* [Problem to work on]
Gather every line from the entries below that includes "axis".

* [Exercise materials]
....

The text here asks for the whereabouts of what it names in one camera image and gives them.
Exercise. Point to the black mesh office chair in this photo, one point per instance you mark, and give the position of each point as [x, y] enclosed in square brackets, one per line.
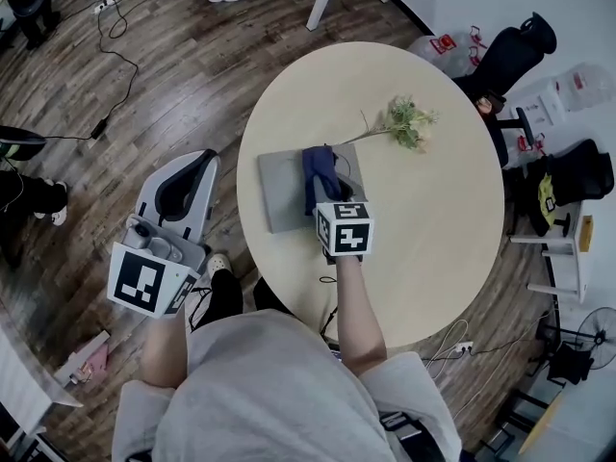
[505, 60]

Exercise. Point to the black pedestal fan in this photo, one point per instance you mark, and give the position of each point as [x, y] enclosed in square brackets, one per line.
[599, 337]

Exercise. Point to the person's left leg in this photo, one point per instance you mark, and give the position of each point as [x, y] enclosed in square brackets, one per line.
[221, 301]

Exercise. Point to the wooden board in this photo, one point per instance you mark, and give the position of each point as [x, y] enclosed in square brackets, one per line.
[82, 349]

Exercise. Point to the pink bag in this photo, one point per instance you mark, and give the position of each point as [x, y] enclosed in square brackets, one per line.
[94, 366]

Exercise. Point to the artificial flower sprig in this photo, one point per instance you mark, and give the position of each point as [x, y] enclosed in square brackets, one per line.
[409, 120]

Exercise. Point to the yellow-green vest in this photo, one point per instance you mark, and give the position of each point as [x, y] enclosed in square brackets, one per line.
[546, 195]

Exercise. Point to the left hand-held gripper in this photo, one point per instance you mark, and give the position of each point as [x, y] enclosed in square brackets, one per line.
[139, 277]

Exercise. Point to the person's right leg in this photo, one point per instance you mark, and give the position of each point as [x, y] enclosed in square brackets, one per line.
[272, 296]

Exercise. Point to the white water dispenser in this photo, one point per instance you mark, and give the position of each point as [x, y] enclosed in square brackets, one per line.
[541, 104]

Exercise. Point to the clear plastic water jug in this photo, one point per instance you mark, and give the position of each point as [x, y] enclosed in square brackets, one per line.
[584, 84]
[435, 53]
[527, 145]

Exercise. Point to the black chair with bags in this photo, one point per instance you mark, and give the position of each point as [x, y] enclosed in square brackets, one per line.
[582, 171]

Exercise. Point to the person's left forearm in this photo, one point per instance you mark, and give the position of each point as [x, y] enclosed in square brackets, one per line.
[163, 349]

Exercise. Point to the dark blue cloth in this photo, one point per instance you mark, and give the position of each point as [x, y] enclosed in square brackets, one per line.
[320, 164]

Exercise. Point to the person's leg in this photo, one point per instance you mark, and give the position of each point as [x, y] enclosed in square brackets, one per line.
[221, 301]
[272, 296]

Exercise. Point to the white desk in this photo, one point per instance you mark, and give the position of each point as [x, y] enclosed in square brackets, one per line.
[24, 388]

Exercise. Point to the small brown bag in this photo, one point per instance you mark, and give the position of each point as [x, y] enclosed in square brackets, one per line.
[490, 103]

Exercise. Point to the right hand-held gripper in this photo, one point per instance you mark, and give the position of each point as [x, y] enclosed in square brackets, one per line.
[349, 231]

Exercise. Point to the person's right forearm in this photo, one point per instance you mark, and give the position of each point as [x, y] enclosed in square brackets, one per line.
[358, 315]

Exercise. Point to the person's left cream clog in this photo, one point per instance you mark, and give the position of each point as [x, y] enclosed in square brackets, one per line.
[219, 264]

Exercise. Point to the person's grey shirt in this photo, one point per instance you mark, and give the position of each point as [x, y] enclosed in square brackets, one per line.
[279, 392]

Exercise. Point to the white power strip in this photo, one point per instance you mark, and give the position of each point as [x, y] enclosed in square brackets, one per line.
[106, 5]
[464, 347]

....

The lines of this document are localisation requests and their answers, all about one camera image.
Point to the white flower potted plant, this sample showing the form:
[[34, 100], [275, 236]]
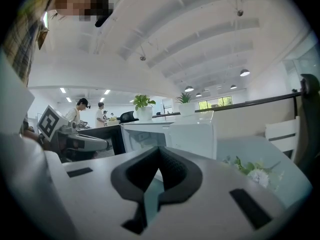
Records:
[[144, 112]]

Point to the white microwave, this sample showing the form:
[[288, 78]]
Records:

....

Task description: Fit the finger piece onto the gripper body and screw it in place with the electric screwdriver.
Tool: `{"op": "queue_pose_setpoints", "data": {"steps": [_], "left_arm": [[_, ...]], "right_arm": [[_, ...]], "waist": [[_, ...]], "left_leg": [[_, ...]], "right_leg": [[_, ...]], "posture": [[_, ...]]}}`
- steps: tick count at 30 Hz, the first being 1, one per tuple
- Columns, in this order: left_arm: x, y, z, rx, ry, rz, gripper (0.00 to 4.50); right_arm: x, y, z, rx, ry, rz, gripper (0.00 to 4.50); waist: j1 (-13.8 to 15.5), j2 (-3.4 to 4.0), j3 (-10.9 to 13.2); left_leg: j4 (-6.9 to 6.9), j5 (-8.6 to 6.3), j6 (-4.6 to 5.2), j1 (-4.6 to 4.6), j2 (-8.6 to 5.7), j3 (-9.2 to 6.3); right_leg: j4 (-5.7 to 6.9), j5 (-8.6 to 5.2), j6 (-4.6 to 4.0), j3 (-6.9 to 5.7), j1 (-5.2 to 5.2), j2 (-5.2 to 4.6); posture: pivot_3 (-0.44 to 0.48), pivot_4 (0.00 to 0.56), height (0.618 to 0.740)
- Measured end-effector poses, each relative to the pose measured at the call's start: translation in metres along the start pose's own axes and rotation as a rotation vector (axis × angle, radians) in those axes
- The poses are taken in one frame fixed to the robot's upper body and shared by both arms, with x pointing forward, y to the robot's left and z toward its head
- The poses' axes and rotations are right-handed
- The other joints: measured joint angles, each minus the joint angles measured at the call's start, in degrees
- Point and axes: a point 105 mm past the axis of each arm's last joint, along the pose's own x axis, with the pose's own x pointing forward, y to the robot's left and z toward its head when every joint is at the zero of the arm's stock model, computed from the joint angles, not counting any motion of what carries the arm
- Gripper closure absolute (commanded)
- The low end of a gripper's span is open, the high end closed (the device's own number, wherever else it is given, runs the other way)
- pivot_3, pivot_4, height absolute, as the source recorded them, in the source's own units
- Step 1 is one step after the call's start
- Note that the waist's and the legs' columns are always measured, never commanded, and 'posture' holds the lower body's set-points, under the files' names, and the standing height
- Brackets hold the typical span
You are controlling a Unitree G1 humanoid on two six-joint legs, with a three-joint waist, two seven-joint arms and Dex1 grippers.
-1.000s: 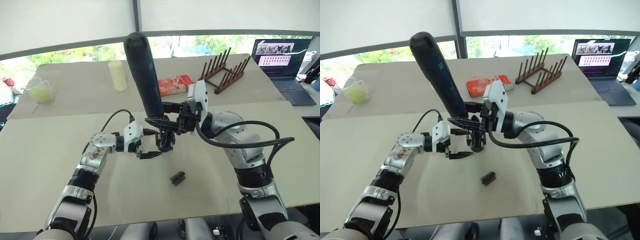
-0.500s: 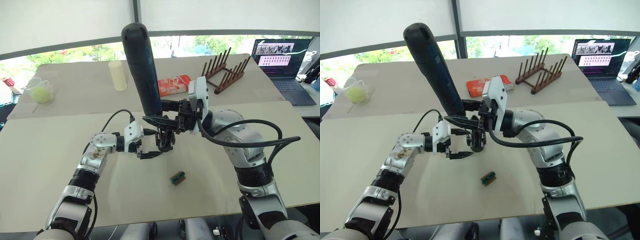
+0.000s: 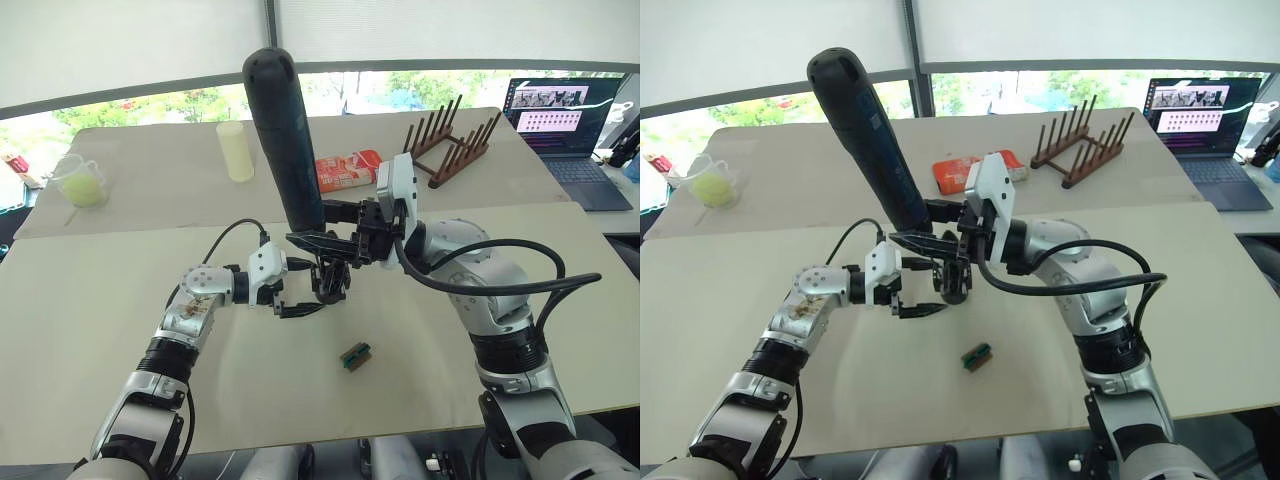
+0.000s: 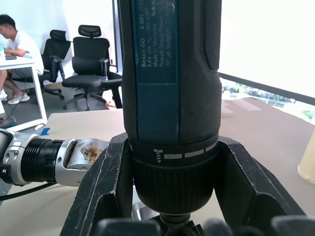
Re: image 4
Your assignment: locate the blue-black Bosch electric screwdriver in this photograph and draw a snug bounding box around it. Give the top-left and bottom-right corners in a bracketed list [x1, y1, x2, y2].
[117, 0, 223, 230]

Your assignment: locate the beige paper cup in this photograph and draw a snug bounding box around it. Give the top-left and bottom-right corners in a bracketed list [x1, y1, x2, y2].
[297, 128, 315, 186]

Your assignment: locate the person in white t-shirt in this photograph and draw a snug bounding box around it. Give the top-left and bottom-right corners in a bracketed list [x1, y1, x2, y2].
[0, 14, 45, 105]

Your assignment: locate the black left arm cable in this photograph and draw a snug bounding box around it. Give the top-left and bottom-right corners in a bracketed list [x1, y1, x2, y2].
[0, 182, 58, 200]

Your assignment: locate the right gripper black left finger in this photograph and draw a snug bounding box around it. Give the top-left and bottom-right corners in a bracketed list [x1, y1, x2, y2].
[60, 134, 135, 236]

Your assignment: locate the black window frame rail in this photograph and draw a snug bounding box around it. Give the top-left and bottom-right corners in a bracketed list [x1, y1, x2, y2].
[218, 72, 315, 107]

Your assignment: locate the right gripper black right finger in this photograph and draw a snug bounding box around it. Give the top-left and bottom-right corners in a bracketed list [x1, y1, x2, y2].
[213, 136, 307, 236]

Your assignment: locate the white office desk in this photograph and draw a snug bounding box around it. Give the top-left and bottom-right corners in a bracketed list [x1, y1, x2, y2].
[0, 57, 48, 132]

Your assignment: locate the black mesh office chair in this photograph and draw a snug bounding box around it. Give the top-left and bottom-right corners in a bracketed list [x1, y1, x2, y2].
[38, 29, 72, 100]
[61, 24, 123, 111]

....

* [Exercise output]
- Measured end-effector poses, each relative to the pose measured at the call's start: translation in metres along the start pose's own axes and rotation as a rotation vector (axis × angle, radians) in those axes
- Point and axes: a point 105 mm past the axis of each arm's last joint, along the pose's own x axis, with the pose's own x pointing forward, y to the robot's left and z toward its head when every joint is at the zero of the arm's stock model, computed from the joint angles, not counting any motion of what carries the arm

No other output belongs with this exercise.